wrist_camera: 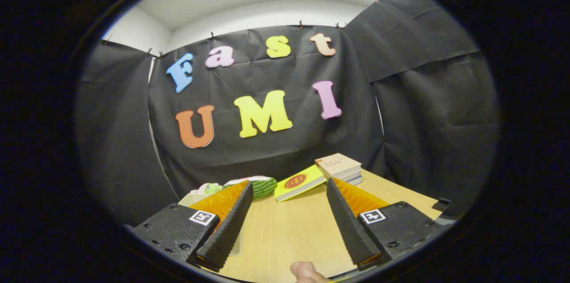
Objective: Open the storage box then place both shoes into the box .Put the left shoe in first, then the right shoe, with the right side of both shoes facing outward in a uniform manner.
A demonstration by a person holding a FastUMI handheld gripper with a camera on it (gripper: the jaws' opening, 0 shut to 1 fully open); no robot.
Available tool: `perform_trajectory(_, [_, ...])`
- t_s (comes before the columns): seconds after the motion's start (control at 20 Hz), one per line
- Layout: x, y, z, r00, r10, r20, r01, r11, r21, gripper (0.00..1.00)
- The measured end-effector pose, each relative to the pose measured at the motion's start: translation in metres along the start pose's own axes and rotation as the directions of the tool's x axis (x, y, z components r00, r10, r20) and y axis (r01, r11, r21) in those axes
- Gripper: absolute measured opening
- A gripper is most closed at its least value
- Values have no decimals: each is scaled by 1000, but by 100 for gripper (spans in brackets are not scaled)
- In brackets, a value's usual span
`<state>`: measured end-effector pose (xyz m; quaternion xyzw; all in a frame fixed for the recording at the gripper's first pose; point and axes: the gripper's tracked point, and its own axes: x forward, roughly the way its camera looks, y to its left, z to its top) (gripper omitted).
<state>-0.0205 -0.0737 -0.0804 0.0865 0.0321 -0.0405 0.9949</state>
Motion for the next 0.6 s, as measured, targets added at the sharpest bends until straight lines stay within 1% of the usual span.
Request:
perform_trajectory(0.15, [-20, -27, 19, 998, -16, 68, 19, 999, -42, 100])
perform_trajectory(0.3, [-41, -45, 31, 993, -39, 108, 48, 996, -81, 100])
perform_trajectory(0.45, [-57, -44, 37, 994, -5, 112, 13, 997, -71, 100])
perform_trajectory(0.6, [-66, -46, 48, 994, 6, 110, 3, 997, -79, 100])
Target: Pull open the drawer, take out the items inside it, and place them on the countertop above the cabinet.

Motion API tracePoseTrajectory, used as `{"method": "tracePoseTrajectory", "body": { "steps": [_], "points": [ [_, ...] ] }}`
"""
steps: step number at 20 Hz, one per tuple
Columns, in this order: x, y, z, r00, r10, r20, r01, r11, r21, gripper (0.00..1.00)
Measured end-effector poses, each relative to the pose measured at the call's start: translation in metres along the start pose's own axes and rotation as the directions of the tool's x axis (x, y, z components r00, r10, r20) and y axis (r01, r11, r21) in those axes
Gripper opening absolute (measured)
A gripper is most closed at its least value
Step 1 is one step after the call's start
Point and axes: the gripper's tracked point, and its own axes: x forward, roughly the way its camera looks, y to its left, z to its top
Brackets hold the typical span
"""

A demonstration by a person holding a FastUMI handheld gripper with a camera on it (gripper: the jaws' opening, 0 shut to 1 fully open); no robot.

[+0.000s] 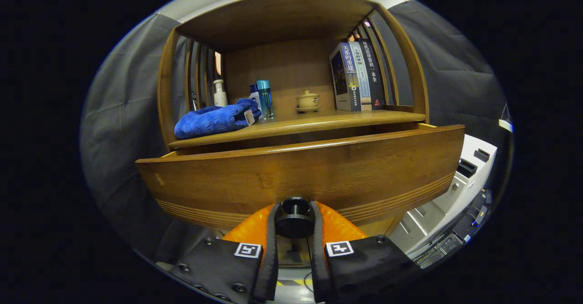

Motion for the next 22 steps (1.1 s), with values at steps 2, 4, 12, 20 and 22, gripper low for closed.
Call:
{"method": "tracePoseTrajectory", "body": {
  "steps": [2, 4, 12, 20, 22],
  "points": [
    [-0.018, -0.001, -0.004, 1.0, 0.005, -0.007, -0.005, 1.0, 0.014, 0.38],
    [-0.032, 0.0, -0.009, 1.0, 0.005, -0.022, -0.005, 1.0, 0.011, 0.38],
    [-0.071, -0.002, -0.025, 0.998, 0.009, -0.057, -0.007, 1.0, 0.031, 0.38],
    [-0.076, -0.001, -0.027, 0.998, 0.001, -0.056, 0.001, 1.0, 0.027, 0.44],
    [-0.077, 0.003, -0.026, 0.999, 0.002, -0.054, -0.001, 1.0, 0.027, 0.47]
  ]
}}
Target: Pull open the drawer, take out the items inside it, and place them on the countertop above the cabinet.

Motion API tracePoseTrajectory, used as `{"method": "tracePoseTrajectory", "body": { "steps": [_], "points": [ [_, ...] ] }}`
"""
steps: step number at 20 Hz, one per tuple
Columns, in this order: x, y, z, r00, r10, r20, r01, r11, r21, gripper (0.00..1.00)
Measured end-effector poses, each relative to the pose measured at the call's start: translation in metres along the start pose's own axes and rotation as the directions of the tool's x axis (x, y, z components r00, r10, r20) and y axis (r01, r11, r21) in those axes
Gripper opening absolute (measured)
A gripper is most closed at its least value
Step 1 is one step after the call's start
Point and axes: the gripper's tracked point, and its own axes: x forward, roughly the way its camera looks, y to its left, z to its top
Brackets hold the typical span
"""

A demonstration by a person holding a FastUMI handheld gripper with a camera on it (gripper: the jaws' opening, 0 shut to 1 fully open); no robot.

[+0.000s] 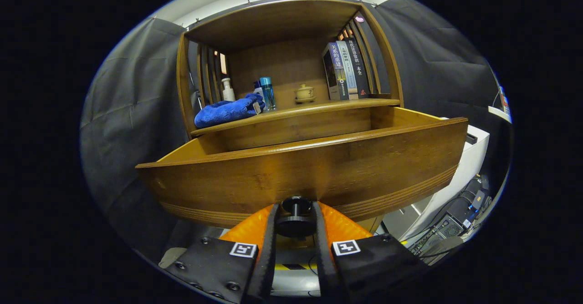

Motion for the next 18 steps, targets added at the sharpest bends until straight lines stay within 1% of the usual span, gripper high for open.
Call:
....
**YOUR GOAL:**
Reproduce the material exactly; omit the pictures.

**OUTPUT OF THE TASK:**
wrist_camera: 
Objective: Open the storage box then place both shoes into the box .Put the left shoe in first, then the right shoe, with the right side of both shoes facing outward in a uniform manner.
A demonstration by a person holding a FastUMI handheld gripper with a camera on it (gripper: the jaws' opening, 0 shut to 1 fully open); no robot.
Available tool: `perform_trajectory(_, [_, ...])`
- t_s (comes before the columns): seconds after the motion's start (control at 20 Hz), one per line
- Layout: x, y, z, r00, r10, r20, r01, r11, r21, gripper (0.00..1.00)
- The measured end-effector pose, each relative to the pose measured at the motion's start: translation in metres along the start pose's own axes and rotation as the directions of the tool's x axis (x, y, z components r00, r10, r20) and y axis (r01, r11, r21) in those axes
- Gripper: absolute measured opening
- A gripper is most closed at its least value
- Values have no decimals: each is scaled by 1000, but by 100 for gripper (spans in brackets are not scaled)
- In brackets, a value's usual span
`<state>`: measured end-effector pose (xyz m; quaternion xyzw; all in a frame fixed for the recording at the gripper's first pose; point and axes: the gripper's tracked point, and its own axes: x forward, roughly the way its camera looks, y to its left, z to its top) (gripper omitted).
<state>-0.0205 -0.0737 -0.0804 0.0865 0.0321 -0.0405 0.9949</state>
Motion for the next 0.6 s, as measured, targets added at the sharpest bends until straight lines stay within 1% of the usual span.
Request:
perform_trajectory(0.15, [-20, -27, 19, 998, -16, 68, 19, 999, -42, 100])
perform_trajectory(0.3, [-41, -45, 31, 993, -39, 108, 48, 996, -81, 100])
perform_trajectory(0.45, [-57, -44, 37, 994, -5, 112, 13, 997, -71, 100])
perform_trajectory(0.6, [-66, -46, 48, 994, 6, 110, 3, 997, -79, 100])
Target: Pull open the drawer, take out the items inside it, and place them on the countertop above the cabinet.

Motion API tracePoseTrajectory, used as `{"method": "tracePoseTrajectory", "body": { "steps": [_], "points": [ [_, ...] ] }}`
"""
steps: step number at 20 Hz, one per tuple
Columns, in this order: x, y, z, r00, r10, r20, r01, r11, r21, gripper (0.00..1.00)
Measured end-effector poses, each relative to the pose measured at the call's start: translation in metres along the start pose's own axes and rotation as the directions of the tool's x axis (x, y, z components r00, r10, r20) and y axis (r01, r11, r21) in those axes
Gripper opening absolute (measured)
A gripper is most closed at its least value
Step 1 is one step after the call's start
Point and axes: the gripper's tracked point, and its own axes: x forward, roughly the way its camera looks, y to its left, z to its top
Brackets hold the typical span
"""

A demonstration by a person holding a FastUMI handheld gripper with a camera on it (gripper: the jaws' opening, 0 shut to 1 fully open); no robot.

[+0.000s] 

Motion for the next 22 steps (1.1 s), with values at steps 2, 4, 12, 20 and 22, gripper low for closed.
Call:
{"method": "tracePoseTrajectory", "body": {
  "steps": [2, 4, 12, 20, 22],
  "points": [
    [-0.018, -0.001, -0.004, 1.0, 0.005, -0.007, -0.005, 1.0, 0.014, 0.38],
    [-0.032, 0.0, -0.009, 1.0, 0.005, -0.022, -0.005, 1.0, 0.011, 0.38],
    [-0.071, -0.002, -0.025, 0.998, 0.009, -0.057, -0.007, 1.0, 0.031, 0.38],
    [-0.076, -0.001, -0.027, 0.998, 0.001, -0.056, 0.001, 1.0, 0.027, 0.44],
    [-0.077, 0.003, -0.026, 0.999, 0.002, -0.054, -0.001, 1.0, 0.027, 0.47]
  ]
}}
Target: Pull open the drawer, take out the items inside it, and place them on the countertop above the cabinet.

Motion API tracePoseTrajectory, used as `{"method": "tracePoseTrajectory", "body": { "steps": [_], "points": [ [_, ...] ] }}`
"""
steps: step number at 20 Hz, one per tuple
Columns, in this order: x, y, z, r00, r10, r20, r01, r11, r21, gripper (0.00..1.00)
Measured end-effector poses, each relative to the pose measured at the call's start: translation in metres along the start pose's own axes and rotation as the directions of the tool's x axis (x, y, z components r00, r10, r20) and y axis (r01, r11, r21) in those axes
Gripper opening absolute (measured)
A gripper is most closed at its least value
Step 1 is one step after the call's start
Point and axes: the gripper's tracked point, and its own axes: x forward, roughly the way its camera looks, y to its left, z to its top
Brackets hold the typical span
"""

A demonstration by a person holding a FastUMI handheld gripper with a camera on it (gripper: the jaws' opening, 0 shut to 1 fully open); no robot.

[+0.000s] 

Motion for the next 18 steps, targets added at the sharpest bends until straight lines stay within 1% of the usual span, gripper high for open.
Call:

Nothing further is needed for this exercise.